- TASK INSTRUCTIONS
Find the word "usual" below. Copy each line that has it.

^^^^^^^^^^^^^^^^

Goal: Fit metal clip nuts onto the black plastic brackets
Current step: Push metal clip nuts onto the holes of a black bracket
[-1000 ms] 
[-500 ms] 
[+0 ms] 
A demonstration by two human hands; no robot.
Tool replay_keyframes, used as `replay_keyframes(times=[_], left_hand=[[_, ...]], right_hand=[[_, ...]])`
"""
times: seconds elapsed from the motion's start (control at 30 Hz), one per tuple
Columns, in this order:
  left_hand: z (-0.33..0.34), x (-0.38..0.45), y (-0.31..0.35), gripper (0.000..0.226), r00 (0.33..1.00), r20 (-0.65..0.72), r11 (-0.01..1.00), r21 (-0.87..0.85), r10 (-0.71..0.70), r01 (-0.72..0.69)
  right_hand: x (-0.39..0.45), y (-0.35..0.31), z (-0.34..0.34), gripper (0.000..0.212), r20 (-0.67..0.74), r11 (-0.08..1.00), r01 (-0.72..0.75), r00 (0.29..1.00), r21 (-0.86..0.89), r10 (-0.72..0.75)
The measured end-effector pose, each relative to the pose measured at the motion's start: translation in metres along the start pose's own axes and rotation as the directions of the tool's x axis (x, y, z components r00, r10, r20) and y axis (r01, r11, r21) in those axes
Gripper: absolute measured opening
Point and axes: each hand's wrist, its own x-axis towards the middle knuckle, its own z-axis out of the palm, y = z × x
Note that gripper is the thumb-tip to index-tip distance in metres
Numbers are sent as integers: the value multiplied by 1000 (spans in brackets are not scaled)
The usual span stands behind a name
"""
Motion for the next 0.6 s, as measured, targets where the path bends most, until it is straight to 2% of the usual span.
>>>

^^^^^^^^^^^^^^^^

- RESULT
The usual span stands behind a name
Motion for the next 0.6 s, as measured, targets where the path bends most, until it is straight to 2% of the usual span.

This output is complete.